The medicine can only be obtained with a prescription. For more information, see the package leaflet.
How does Daptomycin Hospira work?
The active substance in Daptomycin Hospira, daptomycin, is an antibiotic that belongs to the group ‘lipopeptides’. It can stop the growth of certain types of bacteria by attaching to the membrane around each bacterial cell and upsetting the essential functions that keep the cell alive. A list of bacteria against which Daptomycin Hospira is active can be found in the summary of product characteristics (also part of the EPAR).
How has Daptomycin Hospira been studied?
Studies on the benefits and risks of the active substance in the approved uses have already been carried out with the reference medicine, Cubicin, and do not need to be repeated for Daptomycin Hospira.
As for every medicine, the company provided studies on the quality of Daptomycin Hospira. There was no need for ‘bioequivalence’ studies to investigate whether Daptomycin Hospira is absorbed similarly to the reference medicine to produce the same level of the active substance in the blood. This is because Daptomycin Hospira is given into a vein either by infusion or by injection, so the active substance is delivered straight into the bloodstream.
What are the benefits and risks of Daptomycin Hospira?

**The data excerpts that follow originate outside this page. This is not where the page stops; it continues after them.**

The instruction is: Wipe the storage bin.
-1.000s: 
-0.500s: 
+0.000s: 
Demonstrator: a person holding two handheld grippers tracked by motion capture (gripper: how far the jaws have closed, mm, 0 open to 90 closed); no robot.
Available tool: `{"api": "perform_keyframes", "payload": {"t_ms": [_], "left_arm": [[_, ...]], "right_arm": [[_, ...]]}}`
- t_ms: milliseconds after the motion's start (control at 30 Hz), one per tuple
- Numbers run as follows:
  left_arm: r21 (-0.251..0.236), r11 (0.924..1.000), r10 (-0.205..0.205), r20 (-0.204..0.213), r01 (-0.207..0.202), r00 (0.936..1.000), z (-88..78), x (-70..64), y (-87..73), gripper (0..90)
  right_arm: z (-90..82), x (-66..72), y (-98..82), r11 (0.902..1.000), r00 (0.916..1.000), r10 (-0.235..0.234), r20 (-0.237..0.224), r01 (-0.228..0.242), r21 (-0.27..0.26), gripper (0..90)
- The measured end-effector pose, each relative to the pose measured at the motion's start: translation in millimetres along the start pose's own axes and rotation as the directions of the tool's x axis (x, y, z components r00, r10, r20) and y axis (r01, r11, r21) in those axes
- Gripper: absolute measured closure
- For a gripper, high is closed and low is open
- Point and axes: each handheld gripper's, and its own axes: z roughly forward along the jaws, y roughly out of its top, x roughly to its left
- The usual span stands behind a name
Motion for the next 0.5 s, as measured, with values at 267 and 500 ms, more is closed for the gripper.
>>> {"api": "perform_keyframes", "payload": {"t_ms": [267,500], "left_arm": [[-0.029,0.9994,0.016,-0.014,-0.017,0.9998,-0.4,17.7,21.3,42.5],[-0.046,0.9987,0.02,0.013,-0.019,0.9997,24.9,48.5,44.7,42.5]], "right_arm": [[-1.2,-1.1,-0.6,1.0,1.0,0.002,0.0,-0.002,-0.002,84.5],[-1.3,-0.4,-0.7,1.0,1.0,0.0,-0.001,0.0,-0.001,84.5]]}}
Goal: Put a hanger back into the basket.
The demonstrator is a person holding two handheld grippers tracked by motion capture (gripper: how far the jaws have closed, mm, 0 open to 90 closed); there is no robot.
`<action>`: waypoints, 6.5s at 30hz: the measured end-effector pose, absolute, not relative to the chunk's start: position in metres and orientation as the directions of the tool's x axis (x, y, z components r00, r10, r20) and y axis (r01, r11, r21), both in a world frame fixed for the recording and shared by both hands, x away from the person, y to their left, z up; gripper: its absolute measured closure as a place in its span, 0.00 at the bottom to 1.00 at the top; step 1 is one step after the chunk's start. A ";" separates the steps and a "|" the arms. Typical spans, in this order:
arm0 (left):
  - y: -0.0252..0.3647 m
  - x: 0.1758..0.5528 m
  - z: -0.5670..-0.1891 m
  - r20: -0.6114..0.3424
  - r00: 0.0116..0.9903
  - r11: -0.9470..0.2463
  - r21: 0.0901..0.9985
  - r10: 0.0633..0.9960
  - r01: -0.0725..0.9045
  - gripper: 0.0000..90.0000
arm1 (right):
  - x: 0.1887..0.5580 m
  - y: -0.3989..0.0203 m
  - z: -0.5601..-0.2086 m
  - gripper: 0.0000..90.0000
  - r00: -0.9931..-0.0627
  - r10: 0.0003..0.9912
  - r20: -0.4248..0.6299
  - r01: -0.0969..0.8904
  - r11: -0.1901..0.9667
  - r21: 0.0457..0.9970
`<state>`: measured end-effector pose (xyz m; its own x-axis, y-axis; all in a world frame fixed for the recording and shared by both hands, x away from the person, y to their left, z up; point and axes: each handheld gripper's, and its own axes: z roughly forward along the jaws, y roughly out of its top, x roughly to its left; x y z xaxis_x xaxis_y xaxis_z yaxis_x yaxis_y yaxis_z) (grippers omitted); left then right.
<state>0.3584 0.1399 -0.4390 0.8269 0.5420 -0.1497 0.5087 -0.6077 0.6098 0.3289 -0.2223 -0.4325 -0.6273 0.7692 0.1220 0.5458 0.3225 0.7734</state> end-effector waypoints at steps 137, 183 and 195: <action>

Because Daptomycin Hospira is a generic medicine, its benefits and risks are taken as being the same as the reference medicine’s.
Why is Daptomycin Hospira approved?
The Agency’s Committee for Medicinal Products for Human Use (CHMP) concluded that, in accordance with EU requirements, Daptomycin Hospira has been shown to be comparable to Cubicin. Therefore, the CHMP’s view was that, as for Cubicin, the benefit outweighs the identified risk. The Committee recommended that Daptomycin Hospira be approved for use in the EU.
What measures are being taken to ensure the safe and effective use of Daptomycin Hospira?
Recommendations and precautions to be followed by healthcare professionals and patients for the safe and effective use of Daptomycin Hospira have been included in the summary of product characteristics and the package leaflet.
Other information about Daptomycin Hospira
The European Commission granted a marketing authorisation valid throughout the European Union for Daptomycin Hospira on 22 March 2017.